Después de un intenso trabajo por parte de sindicatos de Mexicana de Aviación surge nuevamente la pregunta de cuál será la dirección que tomará la compañía. En un acto sin precedentes y reconocido en diversos lugares, el grupo de sobrecargos y pilotos ha demostrado ser parte de la solución de los problemas que le aquejan. En los últimos días, todo apunta a que una propuesta será la capitalización de los pasivos laborales. Esto significaría un avance sin precedente en la historia laboral de México; esto sin menospreciar por supuesto el trabajo de grandes personajes del pasado en las cooperativas que aún funcionan en nuestro país. Dicho avance brindaría la posibilidad de que un grupo de trabajadores demuestre su capacidad de hacer crecer una compañía aérea. Sin embargo leía el día de hoy un artículo del columnista Marco Antonio Mares que decía lo siguiente:
"La pregunta es si habrá algún inversionista que esté dispuesto a correr una aventura en donde no tenga el control de la empresa y obligadamente tenga que ajustar sus planes a la óptica de los trabajadores. El tiempo sigue pasando y con él las posibilidades de acuerdo se reducen."
A lo cual contesté:
"Marco Antonio, ¿ A poco las cosas no son equitativas en las empresas?. ¿Qué no todos trabajan para el mismo lado? Creo que está subestimando la capacidad de los pilotos. Y le voy a decir algo: que invierta quien tenga visión a futuro y aquel que sea justo. Y espere a ver una demostración del sindicalismo del siglo XXI. Desafortunadamente regresamos siempre al mismo lugar, cuando comenzamos a creer que el trabajo que tenemos es el que merecemos. ¿No le preocupa ver lo que está sucediendo en la cuestión laboral en nuestro país? Lozano reporta empleos y empleos. La mayor parte; de la industria en la construcción, paradójicamente trabajan muchos en la construcción de fortunas, y que quede claro que no le quiero hacer a Fidel Castro. La línea entre lo justo y lo que no lo es, es muy delgada en cuanto a las empresas, sin embargo nadie queremos hablar de ello. Parece que ya nos la creímos, y que es mejor, dar por censura hablar sobre el empleo."
Y es que hay que hablar sobre el empleo. Dejando la impulsividad con lo que de ahí hago un comentario, me parece importante destacar lo que yo creo que es que me molesto tanto. Sin ser un experto en el área económica, me doy cuenta que nos hemos habituado a pensar que un grupo empresarial, no tendrá nunca interés de invertir en igualdad de circunstancias con sus empleados. De tal forma que yo no creo que fue en su momento, ni en la actualidad, el objetivo de los sindicatos. Los sindicatos precisamente comenzaron debido a la desigualdad de circunstancias. ¿Cómo podemos poder creer que la empresa se debe a la enorme capacidad del empleador y el impuro deseo y trabajo de su empleado?. Y ahí es donde comienza la discusión.
La perversión de las corporaciones. Y de ahí depende mucho la ambición del patrón. Esto es, si los objetivos los logrará gracias a metas propias, o si los logrará hacia metas comunes. Y me parece que en Mexicana no se permitió un objetivo común. Las cosas se ocultaron hasta el último en lo oscurito, y de ahí en que se convirtiera todo en algo perverso.

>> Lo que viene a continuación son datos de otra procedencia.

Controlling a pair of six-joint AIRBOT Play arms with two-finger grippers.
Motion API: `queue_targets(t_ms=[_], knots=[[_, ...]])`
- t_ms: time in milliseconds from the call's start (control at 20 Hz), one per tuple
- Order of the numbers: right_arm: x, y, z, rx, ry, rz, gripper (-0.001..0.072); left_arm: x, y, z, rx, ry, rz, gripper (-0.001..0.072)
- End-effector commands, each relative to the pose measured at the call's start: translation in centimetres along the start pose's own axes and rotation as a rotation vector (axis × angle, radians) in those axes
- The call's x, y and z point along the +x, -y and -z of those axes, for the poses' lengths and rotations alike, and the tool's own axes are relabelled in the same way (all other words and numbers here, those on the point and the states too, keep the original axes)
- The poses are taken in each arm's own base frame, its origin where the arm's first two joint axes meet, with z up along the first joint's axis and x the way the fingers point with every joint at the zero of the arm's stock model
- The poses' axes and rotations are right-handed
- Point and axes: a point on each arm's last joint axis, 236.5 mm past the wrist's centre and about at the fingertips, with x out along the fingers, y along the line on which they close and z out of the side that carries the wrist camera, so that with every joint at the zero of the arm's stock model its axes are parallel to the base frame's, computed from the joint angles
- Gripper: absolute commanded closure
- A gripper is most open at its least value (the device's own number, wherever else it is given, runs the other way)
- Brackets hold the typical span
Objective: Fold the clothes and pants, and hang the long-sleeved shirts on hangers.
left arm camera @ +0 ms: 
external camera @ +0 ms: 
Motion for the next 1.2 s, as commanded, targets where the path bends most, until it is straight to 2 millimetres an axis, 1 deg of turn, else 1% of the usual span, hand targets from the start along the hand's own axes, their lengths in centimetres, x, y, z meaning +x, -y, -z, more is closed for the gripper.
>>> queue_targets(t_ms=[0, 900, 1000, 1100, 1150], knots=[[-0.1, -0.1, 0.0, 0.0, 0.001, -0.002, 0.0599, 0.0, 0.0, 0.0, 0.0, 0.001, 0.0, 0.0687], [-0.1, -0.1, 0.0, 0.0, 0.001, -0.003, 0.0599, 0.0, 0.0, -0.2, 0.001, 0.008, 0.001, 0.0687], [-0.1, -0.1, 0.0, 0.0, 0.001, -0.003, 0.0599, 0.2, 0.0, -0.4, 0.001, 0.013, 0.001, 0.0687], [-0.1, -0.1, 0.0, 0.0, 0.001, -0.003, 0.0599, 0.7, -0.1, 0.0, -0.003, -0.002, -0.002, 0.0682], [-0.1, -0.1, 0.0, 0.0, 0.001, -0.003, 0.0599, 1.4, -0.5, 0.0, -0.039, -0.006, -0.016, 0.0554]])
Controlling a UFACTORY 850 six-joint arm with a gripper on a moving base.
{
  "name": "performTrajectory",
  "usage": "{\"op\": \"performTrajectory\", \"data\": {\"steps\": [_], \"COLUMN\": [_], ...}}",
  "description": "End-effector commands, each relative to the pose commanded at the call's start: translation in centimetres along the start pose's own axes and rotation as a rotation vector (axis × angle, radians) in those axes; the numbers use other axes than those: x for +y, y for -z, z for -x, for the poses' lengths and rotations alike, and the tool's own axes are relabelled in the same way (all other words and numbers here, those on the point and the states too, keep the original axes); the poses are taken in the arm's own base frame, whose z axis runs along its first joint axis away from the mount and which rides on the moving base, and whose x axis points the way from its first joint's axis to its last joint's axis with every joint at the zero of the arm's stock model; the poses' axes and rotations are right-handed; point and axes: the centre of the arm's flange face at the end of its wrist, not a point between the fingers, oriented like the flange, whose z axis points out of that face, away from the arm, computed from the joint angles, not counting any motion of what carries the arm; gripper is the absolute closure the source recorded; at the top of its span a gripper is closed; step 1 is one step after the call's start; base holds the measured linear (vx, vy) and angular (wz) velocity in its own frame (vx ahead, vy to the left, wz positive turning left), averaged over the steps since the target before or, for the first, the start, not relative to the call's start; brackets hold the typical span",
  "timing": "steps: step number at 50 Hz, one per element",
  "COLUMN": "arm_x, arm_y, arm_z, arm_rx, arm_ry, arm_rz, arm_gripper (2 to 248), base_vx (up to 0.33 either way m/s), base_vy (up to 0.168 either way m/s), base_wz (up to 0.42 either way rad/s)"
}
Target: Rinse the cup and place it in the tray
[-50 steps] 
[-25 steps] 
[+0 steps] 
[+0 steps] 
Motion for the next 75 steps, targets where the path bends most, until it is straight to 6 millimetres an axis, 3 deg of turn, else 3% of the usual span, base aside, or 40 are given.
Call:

El perverso se esconde y en lo clandestino fantasea. Es aquel con características infantiles, con objetivos únicos. Y así funcionan también algunas empresas en la actualidad. No es posible pensar que una compañía quiebra por que las partes no se pudieron poner de acuerdo y los pasivos laborales lo eran todo. (Cacharon al perverso viendo desde la mirilla).
La actualidad podría brindarnos la posibilidad de que existan formas en que todos caminemos hacia el mismo lado. Las compañías también enferman, las compañías también tienen su neurosis, representadas en sus direcciones. Y es precisamente sobre lo que se tiene que discutir, pero esa discusión no puede ser unilateral. Es más se anula simplemente con la premisa anterior. Es increíble pensar que en la situación de Mexicana no se hubieran involucrado todas las partes desde hace mucho tiempo atrás. Ahí está la disfunción que hubo y la incapacidad de poder prevenir las cosas, porque nadie pudo darse cuenta de la perversión que le aquejaba.